Meet our team of innovators.
Gabriel F.
Gabriel here. Student, creative, lover, poet. Here to hone my craft in the sphere of digitality. In my free time I enjoy reading; a lost art in our generation and one I take pride in. My intellectual interests fall in the world of critical theoretics. Post-Nietzschean Futurism is my current passion. I would list some of my favourite musicians but aside from the great classical composers you wouldn't know any of them.
Michael A.
My name is Michael. I am a second-year mech eng student and am looking to develop my “soft” skills in this course. As an avid gamer myself, studying how we navigate digital interfaces is very intriguing. Not everyone understands how difficult it is to code and develop software, which is something I am dabbling in myself. I hope to bridge the connection between online and reality in this course. My favourite show is “The Boys” and my favourite movie is “American Psycho”. I like listening to “Radiohead” and “Weezer”.
Daniel.C
Yo, it’s me Dan. I’m a third year business student and this is my elective course this semester. I like to hang out with my boys and this project is really taking away from that. I like basketball and volleyball but I play a lot of hockey.
By: Gabriel F.
Donna J. Haraway’s landmark essay “A Cyborg Manifesto” explores the social implications and imaginative potential of the “cyborg”. Rooted in a post-structuralist ideology that problematizes dichotomies (ex. man/woman, human/ machine) which are seen as natural truths, Haraway argues for us to recognize the futility in melding these often incompatible opposites. In escaping this dichotomy, Haraway centers the cyborg, which is the center of the so-called “social feminist faith”. She defines the cyborg as an amalgamation of humans and machines, which functions as a model for a new form of consciousness and political activism. A cyborg, therefore, is a signal of the tangible future where the yoke of conformity and ideology are overthrown.

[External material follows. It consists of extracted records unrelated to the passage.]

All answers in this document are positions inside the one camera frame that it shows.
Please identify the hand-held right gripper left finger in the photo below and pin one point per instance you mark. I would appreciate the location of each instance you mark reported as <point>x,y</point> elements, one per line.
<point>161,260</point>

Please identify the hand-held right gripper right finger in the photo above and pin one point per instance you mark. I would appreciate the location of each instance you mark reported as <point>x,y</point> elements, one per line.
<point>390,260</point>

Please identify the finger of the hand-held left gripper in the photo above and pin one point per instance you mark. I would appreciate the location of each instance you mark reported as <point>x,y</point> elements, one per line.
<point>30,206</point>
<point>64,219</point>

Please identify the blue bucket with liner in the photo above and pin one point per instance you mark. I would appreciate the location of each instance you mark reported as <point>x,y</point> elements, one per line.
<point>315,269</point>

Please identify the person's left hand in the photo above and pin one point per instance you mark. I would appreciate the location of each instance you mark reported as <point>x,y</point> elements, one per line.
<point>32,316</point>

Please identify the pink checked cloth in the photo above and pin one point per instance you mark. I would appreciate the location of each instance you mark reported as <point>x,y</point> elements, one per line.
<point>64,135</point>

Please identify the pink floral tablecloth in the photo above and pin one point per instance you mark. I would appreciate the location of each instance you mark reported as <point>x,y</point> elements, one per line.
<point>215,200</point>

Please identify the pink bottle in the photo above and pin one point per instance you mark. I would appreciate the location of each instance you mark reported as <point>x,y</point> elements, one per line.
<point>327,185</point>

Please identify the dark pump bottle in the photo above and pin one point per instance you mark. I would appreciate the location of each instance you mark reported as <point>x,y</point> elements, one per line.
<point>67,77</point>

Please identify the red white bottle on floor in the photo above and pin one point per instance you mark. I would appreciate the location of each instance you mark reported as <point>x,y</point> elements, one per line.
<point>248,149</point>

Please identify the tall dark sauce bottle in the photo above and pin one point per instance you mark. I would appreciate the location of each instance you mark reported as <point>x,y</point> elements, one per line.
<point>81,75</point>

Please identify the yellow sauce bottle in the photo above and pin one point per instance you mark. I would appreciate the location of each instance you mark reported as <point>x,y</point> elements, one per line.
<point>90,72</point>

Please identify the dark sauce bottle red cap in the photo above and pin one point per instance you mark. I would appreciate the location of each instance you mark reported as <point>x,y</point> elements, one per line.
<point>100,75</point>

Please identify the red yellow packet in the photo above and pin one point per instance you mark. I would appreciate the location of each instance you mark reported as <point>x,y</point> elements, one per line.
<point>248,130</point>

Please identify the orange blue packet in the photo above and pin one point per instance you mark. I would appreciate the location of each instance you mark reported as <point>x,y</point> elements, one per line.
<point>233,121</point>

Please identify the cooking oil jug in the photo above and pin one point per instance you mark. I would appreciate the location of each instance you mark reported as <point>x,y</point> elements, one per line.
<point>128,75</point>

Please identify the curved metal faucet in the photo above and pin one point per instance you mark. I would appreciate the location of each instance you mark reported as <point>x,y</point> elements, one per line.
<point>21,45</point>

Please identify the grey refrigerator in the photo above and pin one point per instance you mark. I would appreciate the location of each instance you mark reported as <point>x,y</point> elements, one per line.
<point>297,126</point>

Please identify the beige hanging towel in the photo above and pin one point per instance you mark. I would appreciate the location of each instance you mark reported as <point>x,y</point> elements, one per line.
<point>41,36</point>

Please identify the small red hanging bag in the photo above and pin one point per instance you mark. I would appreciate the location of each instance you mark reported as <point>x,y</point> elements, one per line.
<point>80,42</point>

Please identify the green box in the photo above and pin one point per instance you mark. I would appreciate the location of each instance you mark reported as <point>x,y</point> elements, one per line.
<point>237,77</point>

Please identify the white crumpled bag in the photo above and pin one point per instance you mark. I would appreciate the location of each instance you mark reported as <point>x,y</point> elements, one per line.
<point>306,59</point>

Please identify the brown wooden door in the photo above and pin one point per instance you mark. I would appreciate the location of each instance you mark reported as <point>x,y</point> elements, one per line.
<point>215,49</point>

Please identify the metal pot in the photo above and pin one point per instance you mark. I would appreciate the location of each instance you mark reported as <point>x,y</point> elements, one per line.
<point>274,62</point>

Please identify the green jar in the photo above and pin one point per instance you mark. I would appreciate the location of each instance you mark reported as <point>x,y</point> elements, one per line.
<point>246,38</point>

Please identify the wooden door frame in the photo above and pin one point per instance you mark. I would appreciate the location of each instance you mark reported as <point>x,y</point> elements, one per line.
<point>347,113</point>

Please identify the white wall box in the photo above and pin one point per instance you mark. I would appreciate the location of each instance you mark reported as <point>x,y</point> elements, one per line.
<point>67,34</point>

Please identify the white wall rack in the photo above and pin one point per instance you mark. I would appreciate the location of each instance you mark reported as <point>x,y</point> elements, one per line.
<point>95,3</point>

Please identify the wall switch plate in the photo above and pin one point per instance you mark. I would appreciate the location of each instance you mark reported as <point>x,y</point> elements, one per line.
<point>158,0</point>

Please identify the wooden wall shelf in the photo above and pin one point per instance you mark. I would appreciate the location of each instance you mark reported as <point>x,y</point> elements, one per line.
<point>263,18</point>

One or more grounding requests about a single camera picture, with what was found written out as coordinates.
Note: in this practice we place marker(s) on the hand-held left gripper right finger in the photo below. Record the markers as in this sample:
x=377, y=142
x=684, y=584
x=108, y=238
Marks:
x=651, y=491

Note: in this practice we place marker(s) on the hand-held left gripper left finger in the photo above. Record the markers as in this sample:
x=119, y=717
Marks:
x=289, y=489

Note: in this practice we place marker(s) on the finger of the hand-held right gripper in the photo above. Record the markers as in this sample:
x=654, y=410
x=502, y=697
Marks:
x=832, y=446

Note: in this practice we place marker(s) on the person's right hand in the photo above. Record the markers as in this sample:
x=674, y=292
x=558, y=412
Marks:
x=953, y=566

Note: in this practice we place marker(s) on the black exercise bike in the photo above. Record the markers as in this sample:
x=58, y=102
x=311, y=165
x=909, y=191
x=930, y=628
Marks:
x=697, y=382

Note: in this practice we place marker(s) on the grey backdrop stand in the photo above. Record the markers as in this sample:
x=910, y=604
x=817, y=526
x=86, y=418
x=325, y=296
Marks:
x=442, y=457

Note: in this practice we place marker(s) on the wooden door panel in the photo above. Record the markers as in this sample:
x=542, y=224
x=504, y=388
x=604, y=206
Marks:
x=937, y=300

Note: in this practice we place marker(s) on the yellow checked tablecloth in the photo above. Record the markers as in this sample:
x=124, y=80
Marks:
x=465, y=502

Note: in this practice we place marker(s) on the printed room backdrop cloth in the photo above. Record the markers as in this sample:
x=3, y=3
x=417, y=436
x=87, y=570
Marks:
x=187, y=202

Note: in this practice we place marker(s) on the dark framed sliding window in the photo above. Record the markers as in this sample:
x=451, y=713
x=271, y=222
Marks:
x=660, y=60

Haraway sees the male, white, capitalist world as one composed of rigid binaries: man/woman, human/animal, online/offline, and the list goes on. Feminism, furthermore, is also reliant on these boundaries as it relies on assumptions about “natural” or “essential” female identities. A cyborg, by nature, opposes these binaries, and compels us to look beyond them, as it is a creature of a post-gender world. Embracing the cyborg exhibits a way to resist patriarchy and colonialism, which are maintained through the policing of boundaries that the cyborg inherently opposes. The cyborg is by nature anti-essentialist, which allows humans a way to challenge identities that are assumed to be innate or inherited.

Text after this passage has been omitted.